Ana Guerreiro Stücklin (Audio file in German)
«Our project supports more targeted therapies for affected children»
Professor Ana Guerreiro Stücklin is a pediatric neuro-oncologist at University Children’s Hospital Zurich and a professor at the Faculty of Medicine of the University of Zurich.
Sarah Brüningk (Audio file in German)
«We learn from data and draw conclusions for potential new treatment methods»
Dr. Sarah Brüningk is a postdoctoral researcher at the Institute for Machine Learning and Computational Biology, which is part of ETH Zurich.
Support for parents: When a child is seriously ill, this can be very hard for the whole family. The University Children's Hospital Zurich offers parents and relatives various types of support, such as welfare advice, visiting and child-minding services, or psychological help.
Second opinion: Families of children affected may approach the DIPG/DMG Center. They are entitled to an assessment and second opinion from the research team.
During a biopsy, health care professionals take a sample from an area of tissue showing noticeable changes.

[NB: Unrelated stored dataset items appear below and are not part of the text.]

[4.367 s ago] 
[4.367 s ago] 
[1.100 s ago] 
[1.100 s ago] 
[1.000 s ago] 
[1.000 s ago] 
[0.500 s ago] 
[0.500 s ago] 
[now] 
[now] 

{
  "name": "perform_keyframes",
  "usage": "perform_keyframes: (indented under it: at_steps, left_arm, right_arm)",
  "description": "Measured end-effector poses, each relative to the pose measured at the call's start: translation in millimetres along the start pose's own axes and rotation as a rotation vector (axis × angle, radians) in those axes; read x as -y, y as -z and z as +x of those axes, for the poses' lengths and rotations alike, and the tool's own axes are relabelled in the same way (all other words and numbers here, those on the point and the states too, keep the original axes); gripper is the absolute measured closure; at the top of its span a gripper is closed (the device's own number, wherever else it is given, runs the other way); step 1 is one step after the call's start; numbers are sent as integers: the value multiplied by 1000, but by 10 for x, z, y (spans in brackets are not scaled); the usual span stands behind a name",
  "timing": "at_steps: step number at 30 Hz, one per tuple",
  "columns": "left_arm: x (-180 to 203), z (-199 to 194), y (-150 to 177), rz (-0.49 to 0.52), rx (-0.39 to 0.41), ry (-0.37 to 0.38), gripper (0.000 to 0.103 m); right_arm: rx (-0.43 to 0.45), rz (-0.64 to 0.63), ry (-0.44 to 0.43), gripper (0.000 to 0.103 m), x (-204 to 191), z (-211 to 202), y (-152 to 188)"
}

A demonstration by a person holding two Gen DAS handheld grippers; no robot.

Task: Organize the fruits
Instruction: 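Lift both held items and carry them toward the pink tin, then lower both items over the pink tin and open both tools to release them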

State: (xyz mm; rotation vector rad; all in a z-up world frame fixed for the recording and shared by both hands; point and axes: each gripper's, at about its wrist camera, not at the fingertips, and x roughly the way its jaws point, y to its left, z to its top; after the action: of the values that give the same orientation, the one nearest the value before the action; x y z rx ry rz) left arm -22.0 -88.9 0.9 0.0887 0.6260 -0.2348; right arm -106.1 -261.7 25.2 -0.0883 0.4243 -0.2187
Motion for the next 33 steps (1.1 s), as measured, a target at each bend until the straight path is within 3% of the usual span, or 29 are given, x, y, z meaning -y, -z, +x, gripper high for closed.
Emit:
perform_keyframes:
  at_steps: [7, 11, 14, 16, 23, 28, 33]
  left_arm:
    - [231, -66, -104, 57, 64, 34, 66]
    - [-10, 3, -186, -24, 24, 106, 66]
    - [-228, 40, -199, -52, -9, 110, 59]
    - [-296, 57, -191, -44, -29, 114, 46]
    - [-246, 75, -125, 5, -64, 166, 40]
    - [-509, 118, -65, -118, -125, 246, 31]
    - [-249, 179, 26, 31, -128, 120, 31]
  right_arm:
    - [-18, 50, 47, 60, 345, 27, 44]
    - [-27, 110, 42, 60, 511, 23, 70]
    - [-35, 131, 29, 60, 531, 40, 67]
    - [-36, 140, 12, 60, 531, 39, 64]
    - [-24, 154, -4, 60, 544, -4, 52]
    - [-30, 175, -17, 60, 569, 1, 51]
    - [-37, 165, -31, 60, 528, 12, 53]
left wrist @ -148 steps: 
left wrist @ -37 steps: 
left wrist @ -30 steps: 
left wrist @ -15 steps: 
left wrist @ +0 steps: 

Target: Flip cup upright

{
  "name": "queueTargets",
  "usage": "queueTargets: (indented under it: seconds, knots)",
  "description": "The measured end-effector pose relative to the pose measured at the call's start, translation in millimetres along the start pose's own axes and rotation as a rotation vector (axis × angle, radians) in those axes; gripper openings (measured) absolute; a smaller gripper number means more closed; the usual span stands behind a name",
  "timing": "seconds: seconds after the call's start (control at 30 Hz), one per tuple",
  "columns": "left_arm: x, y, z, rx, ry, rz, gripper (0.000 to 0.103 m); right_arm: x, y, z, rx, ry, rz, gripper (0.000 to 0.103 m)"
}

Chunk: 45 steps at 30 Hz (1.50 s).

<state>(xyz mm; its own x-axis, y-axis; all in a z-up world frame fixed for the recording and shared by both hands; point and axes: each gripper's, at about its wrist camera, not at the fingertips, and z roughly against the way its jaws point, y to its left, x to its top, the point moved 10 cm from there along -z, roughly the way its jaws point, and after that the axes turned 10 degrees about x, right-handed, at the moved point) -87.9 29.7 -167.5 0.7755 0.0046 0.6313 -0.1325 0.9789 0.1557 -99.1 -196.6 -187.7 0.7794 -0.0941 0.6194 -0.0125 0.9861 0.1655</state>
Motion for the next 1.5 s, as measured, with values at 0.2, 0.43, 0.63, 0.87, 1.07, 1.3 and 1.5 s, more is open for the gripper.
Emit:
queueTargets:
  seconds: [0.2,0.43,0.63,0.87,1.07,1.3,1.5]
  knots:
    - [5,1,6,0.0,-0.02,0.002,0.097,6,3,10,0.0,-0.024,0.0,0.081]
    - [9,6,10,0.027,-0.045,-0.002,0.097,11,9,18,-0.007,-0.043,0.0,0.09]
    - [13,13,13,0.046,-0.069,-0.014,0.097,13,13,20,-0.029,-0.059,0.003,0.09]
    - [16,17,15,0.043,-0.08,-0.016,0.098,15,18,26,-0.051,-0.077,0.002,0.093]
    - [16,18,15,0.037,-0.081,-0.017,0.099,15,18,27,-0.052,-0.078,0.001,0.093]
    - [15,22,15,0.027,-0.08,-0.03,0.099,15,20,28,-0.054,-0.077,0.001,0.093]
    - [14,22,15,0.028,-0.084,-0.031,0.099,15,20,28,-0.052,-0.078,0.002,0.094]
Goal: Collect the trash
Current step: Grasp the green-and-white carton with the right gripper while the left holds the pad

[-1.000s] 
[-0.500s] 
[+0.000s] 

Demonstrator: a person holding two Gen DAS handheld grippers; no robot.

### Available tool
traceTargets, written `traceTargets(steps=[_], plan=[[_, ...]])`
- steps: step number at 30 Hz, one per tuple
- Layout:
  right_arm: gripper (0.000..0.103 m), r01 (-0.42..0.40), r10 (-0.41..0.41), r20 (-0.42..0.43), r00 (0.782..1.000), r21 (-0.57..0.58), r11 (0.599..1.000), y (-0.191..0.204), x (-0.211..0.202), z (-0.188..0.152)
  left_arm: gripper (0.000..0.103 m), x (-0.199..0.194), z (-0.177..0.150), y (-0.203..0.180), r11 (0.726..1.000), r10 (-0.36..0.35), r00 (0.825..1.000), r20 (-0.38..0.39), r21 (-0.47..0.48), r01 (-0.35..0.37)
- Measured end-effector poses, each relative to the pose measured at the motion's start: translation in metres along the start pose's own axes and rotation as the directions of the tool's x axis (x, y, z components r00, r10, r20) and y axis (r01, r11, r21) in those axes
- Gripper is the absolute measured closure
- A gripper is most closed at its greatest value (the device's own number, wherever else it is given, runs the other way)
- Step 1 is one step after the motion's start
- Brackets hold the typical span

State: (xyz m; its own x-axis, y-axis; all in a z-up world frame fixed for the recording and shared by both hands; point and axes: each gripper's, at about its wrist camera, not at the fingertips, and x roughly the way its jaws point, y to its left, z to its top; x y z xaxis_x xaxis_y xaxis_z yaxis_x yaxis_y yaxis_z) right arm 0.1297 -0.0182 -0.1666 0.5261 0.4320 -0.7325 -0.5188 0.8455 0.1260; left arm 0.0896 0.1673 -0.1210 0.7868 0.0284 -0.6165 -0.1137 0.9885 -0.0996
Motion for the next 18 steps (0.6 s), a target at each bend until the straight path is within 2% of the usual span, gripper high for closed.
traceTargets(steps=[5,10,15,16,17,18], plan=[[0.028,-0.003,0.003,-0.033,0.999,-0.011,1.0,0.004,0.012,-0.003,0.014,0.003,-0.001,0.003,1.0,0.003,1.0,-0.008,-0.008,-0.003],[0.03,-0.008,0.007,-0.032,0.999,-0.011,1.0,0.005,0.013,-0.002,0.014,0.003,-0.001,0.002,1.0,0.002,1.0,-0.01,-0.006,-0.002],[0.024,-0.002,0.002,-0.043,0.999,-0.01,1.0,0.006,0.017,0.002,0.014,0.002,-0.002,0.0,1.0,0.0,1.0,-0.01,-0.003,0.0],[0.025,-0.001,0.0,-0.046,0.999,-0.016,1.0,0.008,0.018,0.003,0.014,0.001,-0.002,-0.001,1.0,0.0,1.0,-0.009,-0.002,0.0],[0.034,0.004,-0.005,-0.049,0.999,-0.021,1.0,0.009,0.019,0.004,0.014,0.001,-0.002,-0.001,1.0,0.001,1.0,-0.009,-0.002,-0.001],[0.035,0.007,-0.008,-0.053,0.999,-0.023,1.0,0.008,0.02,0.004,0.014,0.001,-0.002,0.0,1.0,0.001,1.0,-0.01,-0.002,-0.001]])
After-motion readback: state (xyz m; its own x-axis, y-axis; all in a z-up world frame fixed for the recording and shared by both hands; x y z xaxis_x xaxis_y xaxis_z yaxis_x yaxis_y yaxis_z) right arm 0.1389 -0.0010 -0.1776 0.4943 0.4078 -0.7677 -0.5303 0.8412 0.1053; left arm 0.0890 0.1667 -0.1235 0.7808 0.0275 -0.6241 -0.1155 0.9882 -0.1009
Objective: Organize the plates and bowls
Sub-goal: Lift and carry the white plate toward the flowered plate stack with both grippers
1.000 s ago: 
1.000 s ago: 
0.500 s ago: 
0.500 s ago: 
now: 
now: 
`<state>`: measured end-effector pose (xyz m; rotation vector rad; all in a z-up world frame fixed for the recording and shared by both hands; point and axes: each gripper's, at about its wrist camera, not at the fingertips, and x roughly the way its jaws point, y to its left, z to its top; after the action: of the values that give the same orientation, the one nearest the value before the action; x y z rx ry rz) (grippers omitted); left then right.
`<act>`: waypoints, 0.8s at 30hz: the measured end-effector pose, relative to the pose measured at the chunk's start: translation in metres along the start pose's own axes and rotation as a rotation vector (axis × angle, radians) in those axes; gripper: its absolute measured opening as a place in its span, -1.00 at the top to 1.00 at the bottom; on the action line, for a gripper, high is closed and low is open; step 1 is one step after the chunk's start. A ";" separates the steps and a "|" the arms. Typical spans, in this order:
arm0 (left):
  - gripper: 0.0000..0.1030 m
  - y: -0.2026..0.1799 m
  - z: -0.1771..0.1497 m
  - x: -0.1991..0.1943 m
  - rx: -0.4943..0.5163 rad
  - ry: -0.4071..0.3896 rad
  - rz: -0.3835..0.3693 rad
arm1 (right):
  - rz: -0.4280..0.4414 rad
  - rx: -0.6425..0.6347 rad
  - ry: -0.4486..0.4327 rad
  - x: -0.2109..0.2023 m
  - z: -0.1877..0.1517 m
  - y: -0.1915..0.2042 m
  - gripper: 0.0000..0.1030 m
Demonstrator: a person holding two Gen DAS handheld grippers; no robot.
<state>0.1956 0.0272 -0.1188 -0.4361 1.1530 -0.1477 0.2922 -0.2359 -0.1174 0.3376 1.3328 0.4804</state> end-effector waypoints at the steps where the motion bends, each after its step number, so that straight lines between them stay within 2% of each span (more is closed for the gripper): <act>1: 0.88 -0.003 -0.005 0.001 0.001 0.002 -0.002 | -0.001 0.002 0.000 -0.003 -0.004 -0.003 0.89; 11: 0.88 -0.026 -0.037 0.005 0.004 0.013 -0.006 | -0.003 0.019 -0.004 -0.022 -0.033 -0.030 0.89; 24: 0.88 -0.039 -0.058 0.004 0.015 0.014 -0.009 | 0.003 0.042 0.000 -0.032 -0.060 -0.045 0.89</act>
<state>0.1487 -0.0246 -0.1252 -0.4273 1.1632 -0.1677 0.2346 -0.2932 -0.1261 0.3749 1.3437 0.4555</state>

The blood-brain barrier is an organic barrier between the blood circulatory system and the central nervous system.
Diffuse intrinsic pontine glioma (DIPG):
A malignant tumor that grows in a specific area of the brain stem (the medical term for this area is the pons). It is a rare form of cancer that mostly occurs in children.
Diffuse midline glioma (DMG):
These malignant tumors occur in the midline structures of the brain such as the thalamus, brain stem, and spinal cord.
Magnetic resonance imaging:
Magnetic resonance imaging, or MRI for short, is a kind of imaging process. It creates layers of images from inside the body, which can be used to study the structure and function of organs and tissue.